2.2 - The Empirical Rule

While the standard deviation gives us a measure of variability (I.e. a variable with a standard deviation of zero has no variability), there are other important ways we can think about the standard deviation.

First, we start with a normal distribution, symmetrical and bell-shaped. 

The Empirical Rule is a rule telling us about where an observation lies in a normal distribution. The Empirical Rule states that approximately 68% of data will be within one standard deviation of the mean, about 95% will be within two standard deviations of the mean, and about 99.7% will be within three standard deviations of the mean

Example of Empirical Rule

Suppose Susie observes a sample of n = 200 hospitals with a more or less bell-shaped distribution with a sample mean of = 35 heart attacks per month and a standard deviation s = 6.

About 68% of the hospitals report heart attack rates in the interval 35 ± 6, which is 29 to 41.
About 95% of the hospitals report heart attack rates in the interval 35 ± (2 ×6), which is 23 to 47.
About 99.7% of the hospitals report heart attack rates in the interval 35 ± (3 ×6), which is 17 to 53

Z scores Section

While the Empirical Rule is a great tool for helping us understand the variability of our data and how extreme any one observation is, as in the example calculating the 68, 95 and 99.7 percentiles is somewhat labor intensive. An easier way to calculate where a score falls is to use a standardized or Z score.

We can convert any normal distribution into the standard normal distribution in order to find probability and apply the properties of the standard normal. In order to do this, we use the z-value.

Z-value, Z-score, or Z

The Z-value (or sometimes referred to as Z-score or simply Z) represents the number of standard deviations an observation is from the mean for a set of data. To find the z-score for a particular observation we apply the following formula:

\(Z = \dfrac{(observed\ value\ - mean)}{SD}\)

Let's take a look at the idea of a z-score within context.

For a recent final exam in STAT 800, the mean was 68.55 with a standard deviation of 15.45.

If you scored an 80%: \(Z = \dfrac{(80 - 68.55)}{15.45} = 0.74\), which means your score of 80 was 0.74 SD above the mean.
If you scored a 60%: \(Z = \dfrac{(60 - 68.55)}{15.45} = -0.55\), which means your score of 60 was 0.55 SD below the mean.

Is it always good to have a positive Z score? It depends on the question. For exams, you would want a positive Z-score (indicates you scored higher than the mean). However, if one was analyzing days of missed work then a negative Z-score would be more appealing as it would indicate the person missed less than the mean number of days.

Characteristics of Z-scores

The scores can be positive or negative.
For data that is symmetric (i.e. bell-shaped) or nearly symmetric, a common application of Z-scores for identifying potential outliers is for any Z-scores that are beyond ± 3.
Maximum possible Z-score for a set of data is \(\dfrac{(n−1)}{\sqrt{n}}\)

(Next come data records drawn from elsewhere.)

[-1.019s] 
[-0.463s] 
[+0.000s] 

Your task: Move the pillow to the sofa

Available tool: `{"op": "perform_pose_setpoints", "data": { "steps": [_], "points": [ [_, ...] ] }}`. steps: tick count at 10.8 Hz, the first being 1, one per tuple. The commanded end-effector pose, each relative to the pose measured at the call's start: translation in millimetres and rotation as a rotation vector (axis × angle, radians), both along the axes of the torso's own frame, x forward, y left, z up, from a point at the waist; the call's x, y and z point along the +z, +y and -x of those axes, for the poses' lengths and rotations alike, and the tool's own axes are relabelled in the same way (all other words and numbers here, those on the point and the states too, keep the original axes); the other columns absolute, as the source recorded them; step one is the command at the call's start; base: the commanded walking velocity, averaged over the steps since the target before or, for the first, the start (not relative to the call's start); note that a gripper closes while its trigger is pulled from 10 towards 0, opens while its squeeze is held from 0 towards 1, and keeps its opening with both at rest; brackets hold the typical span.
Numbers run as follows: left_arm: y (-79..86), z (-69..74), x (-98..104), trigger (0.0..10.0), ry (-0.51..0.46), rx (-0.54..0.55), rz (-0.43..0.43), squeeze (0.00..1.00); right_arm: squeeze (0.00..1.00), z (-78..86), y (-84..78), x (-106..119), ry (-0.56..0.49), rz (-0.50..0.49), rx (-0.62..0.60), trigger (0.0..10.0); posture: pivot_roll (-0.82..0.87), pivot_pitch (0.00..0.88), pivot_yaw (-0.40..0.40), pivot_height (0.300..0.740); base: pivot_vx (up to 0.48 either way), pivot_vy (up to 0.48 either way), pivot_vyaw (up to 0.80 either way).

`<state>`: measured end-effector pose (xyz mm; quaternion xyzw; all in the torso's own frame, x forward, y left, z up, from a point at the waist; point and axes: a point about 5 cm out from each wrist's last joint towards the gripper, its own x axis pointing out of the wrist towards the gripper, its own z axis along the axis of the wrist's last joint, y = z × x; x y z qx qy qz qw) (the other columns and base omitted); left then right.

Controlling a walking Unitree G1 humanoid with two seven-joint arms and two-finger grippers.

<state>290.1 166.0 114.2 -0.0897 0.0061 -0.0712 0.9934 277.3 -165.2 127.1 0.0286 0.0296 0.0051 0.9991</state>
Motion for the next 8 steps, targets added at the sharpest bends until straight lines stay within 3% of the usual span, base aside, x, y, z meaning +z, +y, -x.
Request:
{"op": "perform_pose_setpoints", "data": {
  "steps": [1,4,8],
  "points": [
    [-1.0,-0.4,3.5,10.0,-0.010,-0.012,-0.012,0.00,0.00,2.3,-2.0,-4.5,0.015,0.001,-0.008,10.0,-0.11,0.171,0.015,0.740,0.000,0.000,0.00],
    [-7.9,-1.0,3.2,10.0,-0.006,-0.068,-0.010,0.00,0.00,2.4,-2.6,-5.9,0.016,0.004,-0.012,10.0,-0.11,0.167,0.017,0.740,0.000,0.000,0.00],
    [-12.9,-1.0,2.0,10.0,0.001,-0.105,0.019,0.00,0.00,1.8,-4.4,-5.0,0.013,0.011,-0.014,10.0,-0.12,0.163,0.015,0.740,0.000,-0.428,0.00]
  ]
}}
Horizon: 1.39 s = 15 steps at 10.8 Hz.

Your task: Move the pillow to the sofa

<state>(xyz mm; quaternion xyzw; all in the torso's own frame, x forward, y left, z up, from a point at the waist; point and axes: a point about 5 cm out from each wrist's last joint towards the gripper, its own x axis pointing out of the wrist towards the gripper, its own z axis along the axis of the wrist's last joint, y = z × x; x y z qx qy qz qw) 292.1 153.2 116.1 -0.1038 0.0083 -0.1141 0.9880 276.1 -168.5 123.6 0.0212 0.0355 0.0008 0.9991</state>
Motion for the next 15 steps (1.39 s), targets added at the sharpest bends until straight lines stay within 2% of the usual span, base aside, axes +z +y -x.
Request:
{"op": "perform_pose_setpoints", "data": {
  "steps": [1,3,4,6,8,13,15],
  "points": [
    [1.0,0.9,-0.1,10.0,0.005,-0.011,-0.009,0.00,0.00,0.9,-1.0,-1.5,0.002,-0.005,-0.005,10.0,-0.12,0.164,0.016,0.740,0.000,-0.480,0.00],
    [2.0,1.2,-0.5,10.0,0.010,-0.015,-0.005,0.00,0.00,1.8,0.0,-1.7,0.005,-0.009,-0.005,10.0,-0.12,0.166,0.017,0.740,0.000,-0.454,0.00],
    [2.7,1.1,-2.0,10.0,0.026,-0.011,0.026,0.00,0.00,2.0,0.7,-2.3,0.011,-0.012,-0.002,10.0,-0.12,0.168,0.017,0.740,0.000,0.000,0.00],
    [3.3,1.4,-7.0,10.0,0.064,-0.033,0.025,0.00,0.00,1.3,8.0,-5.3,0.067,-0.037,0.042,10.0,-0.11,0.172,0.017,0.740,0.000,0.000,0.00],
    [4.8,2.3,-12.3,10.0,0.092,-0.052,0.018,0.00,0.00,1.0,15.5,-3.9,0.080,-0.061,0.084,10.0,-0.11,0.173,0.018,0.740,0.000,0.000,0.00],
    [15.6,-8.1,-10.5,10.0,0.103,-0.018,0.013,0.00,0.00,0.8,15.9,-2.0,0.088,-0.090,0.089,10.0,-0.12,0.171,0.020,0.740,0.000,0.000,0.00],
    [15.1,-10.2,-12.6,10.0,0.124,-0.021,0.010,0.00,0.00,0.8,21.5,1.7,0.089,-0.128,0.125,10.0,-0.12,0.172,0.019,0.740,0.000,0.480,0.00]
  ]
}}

From Z-score to Probability and Percentiles Section

A more frequent application of standard normal curves are expressions of percentiles or probabilities. Because the value of a z score can be aligned with a specific position within a standard normal distribution, it is also possible to find the equivalent percentile for that observations.

For example, an observation that has a z score of zero would be at the 50th percentile of the data.

We can also use these properties to make statements about probabilities about relationships among observations. We will use this information extensively as we progress into hypothesis testing in future modules. However in the immediate application, a simple application for Susie illustrates this point. If Susie knows that a hospital has a z score of +4.00, then she can use software or consult a Standard Normal Table to convert this to a probability. For example with a mean of 50 heart attacks and a standard deviation of 10, Susie can calculate the probability of a hospital reporting more than 100 heart attacks is very low (because 100 heart attacks is in the 99th percentile, for a hospital to report more than that would be very UNLIKELY!)

We will not reference the standard normal tables in these notes, and instead rely on software to generate probabilities for us.